▶ [Task statement]: Using the listing that follows, return every line with the word "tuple".

▶ [Dataset extract]:
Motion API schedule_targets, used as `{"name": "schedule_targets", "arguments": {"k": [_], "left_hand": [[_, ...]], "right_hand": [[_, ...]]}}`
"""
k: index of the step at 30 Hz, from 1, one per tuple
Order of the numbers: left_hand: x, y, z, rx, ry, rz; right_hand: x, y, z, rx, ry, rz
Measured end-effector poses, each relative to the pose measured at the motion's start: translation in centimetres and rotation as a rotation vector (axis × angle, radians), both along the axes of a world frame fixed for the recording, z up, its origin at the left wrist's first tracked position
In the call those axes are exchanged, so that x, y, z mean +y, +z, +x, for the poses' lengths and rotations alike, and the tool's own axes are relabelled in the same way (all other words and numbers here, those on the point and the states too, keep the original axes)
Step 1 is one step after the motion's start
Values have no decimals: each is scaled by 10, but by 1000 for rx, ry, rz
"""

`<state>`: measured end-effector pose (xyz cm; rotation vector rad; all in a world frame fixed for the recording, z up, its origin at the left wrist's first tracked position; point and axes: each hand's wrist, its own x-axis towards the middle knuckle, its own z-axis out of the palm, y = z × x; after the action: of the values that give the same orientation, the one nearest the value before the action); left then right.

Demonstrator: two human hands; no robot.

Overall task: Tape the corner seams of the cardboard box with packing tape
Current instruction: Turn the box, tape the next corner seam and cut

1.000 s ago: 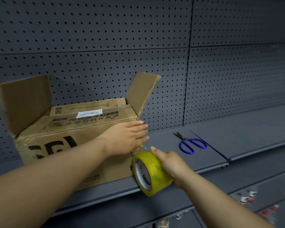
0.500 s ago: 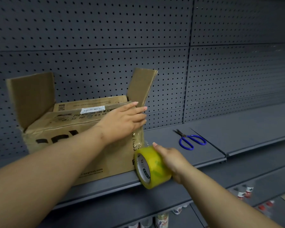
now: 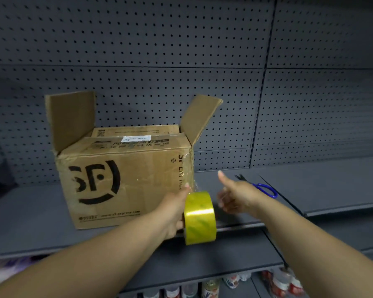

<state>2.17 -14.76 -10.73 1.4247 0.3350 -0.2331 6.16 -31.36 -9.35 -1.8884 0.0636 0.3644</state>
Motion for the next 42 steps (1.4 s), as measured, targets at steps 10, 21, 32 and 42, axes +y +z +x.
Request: {"name": "schedule_targets", "arguments": {"k": [10,21,32,42], "left_hand": [[-17,0,-1,45,151,16],[-28,6,-8,-5,282,46],[-31,-3,-5,-43,310,5],[-28,-4,-4,-56,320,-21]], "right_hand": [[-77,-39,81,88,39,-1185],[-75,-28,96,-123,269,-897],[-57,48,76,-54,968,-942],[-15,53,80,37,1052,-1034]]}}
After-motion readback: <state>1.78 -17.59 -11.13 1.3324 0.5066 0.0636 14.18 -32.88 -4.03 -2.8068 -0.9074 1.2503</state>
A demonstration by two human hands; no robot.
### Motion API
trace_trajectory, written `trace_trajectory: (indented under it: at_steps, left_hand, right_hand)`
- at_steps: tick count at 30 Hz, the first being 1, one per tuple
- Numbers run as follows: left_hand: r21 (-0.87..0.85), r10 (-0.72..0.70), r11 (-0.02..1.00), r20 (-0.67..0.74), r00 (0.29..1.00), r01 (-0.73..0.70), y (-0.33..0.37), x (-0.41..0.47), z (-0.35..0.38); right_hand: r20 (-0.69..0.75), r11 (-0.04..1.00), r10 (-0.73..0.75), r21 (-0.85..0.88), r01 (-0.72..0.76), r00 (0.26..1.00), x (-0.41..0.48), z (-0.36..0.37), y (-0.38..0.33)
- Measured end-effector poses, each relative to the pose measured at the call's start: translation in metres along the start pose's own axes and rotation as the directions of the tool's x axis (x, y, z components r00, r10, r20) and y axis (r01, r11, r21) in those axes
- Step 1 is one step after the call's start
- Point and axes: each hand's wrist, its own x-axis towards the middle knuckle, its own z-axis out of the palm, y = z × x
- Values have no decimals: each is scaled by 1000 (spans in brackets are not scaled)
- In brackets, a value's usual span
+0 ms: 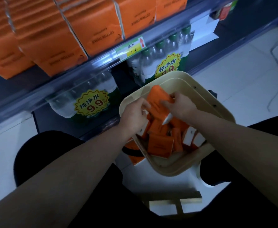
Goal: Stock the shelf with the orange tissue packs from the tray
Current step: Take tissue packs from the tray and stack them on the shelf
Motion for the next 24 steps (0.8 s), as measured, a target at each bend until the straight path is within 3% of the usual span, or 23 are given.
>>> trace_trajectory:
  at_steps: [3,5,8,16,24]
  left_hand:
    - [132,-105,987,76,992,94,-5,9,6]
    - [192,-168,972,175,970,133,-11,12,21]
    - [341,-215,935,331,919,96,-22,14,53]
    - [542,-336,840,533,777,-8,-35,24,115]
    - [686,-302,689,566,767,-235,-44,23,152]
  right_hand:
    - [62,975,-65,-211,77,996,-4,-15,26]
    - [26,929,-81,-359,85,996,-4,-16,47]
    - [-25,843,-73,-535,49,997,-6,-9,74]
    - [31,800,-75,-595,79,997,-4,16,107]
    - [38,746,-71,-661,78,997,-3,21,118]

▶ [Exercise response]:
k: index of the step at 30 Hz, from 1, one per tuple
- at_steps: tick count at 30 Hz, the first being 1, one per tuple

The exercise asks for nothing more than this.